**DATASET CONTENT:**
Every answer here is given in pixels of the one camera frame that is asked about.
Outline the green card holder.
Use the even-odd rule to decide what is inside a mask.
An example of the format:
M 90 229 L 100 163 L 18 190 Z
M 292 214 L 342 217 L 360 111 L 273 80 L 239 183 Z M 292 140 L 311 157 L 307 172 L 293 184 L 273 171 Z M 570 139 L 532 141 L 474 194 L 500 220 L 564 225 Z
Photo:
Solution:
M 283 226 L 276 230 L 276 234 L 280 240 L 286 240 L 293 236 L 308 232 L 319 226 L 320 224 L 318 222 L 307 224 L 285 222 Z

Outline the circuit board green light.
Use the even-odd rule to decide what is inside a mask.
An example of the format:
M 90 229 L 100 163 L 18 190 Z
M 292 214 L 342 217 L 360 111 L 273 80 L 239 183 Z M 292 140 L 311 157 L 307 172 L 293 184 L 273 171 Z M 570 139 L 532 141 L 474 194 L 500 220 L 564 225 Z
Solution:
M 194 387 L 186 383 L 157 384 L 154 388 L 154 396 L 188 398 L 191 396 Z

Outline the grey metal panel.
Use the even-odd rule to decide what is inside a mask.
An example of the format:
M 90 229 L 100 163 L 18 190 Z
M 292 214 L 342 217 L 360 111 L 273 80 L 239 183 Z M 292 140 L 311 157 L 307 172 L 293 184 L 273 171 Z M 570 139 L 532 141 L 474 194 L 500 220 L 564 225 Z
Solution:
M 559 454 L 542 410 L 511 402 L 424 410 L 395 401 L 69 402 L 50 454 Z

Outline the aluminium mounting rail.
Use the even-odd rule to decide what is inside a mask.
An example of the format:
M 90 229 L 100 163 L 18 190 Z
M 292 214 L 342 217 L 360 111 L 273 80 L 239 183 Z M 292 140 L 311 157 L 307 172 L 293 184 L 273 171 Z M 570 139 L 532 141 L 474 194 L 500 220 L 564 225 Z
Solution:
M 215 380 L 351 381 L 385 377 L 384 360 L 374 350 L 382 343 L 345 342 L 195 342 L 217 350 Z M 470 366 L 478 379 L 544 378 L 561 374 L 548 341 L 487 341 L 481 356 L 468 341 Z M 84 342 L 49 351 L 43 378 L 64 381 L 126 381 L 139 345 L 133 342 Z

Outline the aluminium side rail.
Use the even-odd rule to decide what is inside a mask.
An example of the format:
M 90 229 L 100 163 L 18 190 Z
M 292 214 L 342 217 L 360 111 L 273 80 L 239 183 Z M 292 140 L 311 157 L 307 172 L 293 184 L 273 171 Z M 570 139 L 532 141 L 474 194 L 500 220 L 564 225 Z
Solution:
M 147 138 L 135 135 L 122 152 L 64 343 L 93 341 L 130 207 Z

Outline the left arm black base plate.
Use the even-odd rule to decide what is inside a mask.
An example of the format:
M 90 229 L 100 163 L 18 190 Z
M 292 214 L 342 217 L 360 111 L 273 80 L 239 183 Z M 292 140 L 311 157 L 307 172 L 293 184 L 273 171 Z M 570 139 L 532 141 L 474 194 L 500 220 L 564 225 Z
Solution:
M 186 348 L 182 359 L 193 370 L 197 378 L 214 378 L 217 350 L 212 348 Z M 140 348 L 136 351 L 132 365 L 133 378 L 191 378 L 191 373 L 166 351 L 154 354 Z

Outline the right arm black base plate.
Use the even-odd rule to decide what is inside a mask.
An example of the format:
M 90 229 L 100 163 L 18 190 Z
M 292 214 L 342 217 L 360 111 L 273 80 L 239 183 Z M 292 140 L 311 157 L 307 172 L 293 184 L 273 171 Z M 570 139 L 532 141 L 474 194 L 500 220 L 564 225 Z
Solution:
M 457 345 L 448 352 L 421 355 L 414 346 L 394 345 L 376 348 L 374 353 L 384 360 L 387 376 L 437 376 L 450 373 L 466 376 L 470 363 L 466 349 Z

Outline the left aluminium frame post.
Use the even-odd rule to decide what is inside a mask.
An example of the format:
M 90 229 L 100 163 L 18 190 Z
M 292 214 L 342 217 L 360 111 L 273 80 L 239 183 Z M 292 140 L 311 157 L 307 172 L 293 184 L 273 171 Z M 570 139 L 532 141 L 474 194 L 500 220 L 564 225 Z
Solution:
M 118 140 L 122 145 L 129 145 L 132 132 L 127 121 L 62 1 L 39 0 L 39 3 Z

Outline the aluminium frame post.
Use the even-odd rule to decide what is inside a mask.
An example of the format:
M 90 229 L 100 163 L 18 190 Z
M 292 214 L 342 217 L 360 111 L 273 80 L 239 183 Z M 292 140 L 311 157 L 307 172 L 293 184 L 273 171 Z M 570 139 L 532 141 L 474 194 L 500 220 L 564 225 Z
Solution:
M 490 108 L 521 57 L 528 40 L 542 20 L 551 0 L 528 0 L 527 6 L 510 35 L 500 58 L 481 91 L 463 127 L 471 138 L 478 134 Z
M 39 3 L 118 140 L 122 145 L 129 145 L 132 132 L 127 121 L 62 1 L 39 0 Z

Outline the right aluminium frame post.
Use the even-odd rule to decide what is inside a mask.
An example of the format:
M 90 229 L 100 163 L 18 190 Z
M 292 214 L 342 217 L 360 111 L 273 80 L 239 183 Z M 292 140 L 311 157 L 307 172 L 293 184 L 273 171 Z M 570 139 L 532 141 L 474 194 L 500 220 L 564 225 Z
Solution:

**TASK OBJECTIVE:**
Everything in the listing above should be duplicated exactly.

**RESPONSE TO THE EXERCISE:**
Every answer here is given in pixels of the one camera frame that is asked about.
Outline the green card holder.
Use the even-odd rule to decide what is inside a mask.
An example of the format:
M 90 229 L 100 163 L 18 190 Z
M 292 214 L 342 217 L 360 111 L 273 80 L 239 183 Z M 292 140 L 311 157 L 307 172 L 293 184 L 273 171 Z M 570 139 L 532 141 L 474 194 L 500 220 L 564 225 Z
Photo:
Solution:
M 283 226 L 276 230 L 276 234 L 280 240 L 286 240 L 293 236 L 308 232 L 319 226 L 320 224 L 318 222 L 307 224 L 285 222 Z

Outline the circuit board green light.
Use the even-odd rule to decide what is inside a mask.
An example of the format:
M 90 229 L 100 163 L 18 190 Z
M 292 214 L 342 217 L 360 111 L 273 80 L 239 183 Z M 292 140 L 311 157 L 307 172 L 293 184 L 273 171 Z M 570 139 L 532 141 L 474 194 L 500 220 L 564 225 Z
Solution:
M 194 387 L 186 383 L 157 384 L 154 388 L 154 396 L 188 398 L 191 396 Z

Outline the grey metal panel.
Use the even-odd rule to decide what is inside a mask.
An example of the format:
M 90 229 L 100 163 L 18 190 Z
M 292 214 L 342 217 L 360 111 L 273 80 L 239 183 Z M 292 140 L 311 157 L 307 172 L 293 184 L 273 171 Z M 570 139 L 532 141 L 474 194 L 500 220 L 564 225 Z
Solution:
M 559 454 L 542 410 L 511 402 L 424 410 L 395 401 L 69 402 L 50 454 Z

Outline the aluminium mounting rail.
Use the even-odd rule to decide what is inside a mask.
An example of the format:
M 90 229 L 100 163 L 18 190 Z
M 292 214 L 342 217 L 360 111 L 273 80 L 239 183 Z M 292 140 L 311 157 L 307 172 L 293 184 L 273 171 Z M 570 139 L 532 141 L 474 194 L 500 220 L 564 225 Z
Solution:
M 215 380 L 351 381 L 385 377 L 384 360 L 374 350 L 382 343 L 345 342 L 195 342 L 217 350 Z M 470 366 L 478 379 L 544 378 L 561 374 L 548 341 L 487 341 L 481 356 L 468 341 Z M 84 342 L 49 351 L 43 378 L 64 381 L 126 381 L 139 345 L 133 342 Z

Outline the aluminium side rail.
Use the even-odd rule to decide what is inside a mask.
An example of the format:
M 90 229 L 100 163 L 18 190 Z
M 292 214 L 342 217 L 360 111 L 273 80 L 239 183 Z M 292 140 L 311 157 L 307 172 L 293 184 L 273 171 Z M 570 139 L 532 141 L 474 194 L 500 220 L 564 225 Z
Solution:
M 147 138 L 135 135 L 122 152 L 64 343 L 93 341 L 130 207 Z

Outline the left arm black base plate.
Use the even-odd rule to decide what is inside a mask.
An example of the format:
M 90 229 L 100 163 L 18 190 Z
M 292 214 L 342 217 L 360 111 L 273 80 L 239 183 Z M 292 140 L 311 157 L 307 172 L 293 184 L 273 171 Z M 570 139 L 532 141 L 474 194 L 500 220 L 564 225 Z
Solution:
M 186 348 L 182 359 L 193 370 L 197 378 L 214 378 L 217 350 L 212 348 Z M 140 348 L 136 351 L 132 365 L 133 378 L 191 378 L 191 373 L 166 351 L 154 354 Z

Outline the right arm black base plate.
Use the even-odd rule to decide what is inside a mask.
An example of the format:
M 90 229 L 100 163 L 18 190 Z
M 292 214 L 342 217 L 360 111 L 273 80 L 239 183 Z M 292 140 L 311 157 L 307 172 L 293 184 L 273 171 Z M 570 139 L 532 141 L 474 194 L 500 220 L 564 225 Z
Solution:
M 457 345 L 448 352 L 421 355 L 414 346 L 394 345 L 376 348 L 374 353 L 384 360 L 387 376 L 437 376 L 450 373 L 466 376 L 470 363 L 466 349 Z

Outline the left aluminium frame post.
Use the even-odd rule to decide what is inside a mask.
An example of the format:
M 90 229 L 100 163 L 18 190 Z
M 292 214 L 342 217 L 360 111 L 273 80 L 239 183 Z M 292 140 L 311 157 L 307 172 L 293 184 L 273 171 Z M 570 139 L 532 141 L 474 194 L 500 220 L 564 225 Z
Solution:
M 118 140 L 122 145 L 129 145 L 132 132 L 127 121 L 62 1 L 39 0 L 39 3 Z

Outline the aluminium frame post.
Use the even-odd rule to decide what is inside a mask.
An example of the format:
M 90 229 L 100 163 L 18 190 Z
M 292 214 L 342 217 L 360 111 L 273 80 L 239 183 Z M 292 140 L 311 157 L 307 172 L 293 184 L 273 171 Z M 570 139 L 532 141 L 474 194 L 500 220 L 564 225 Z
Solution:
M 490 108 L 521 57 L 528 40 L 542 20 L 551 0 L 528 0 L 527 6 L 510 35 L 500 58 L 481 91 L 463 127 L 471 138 L 478 134 Z
M 39 3 L 118 140 L 122 145 L 129 145 L 132 132 L 127 121 L 62 1 L 39 0 Z

Outline the right aluminium frame post.
Use the even-odd rule to decide what is inside a mask.
An example of the format:
M 90 229 L 100 163 L 18 190 Z
M 292 214 L 342 217 L 360 111 L 273 80 L 239 183 Z M 292 140 L 311 157 L 307 172 L 293 184 L 273 171 Z M 570 139 L 532 141 L 474 194 L 500 220 L 564 225 Z
Solution:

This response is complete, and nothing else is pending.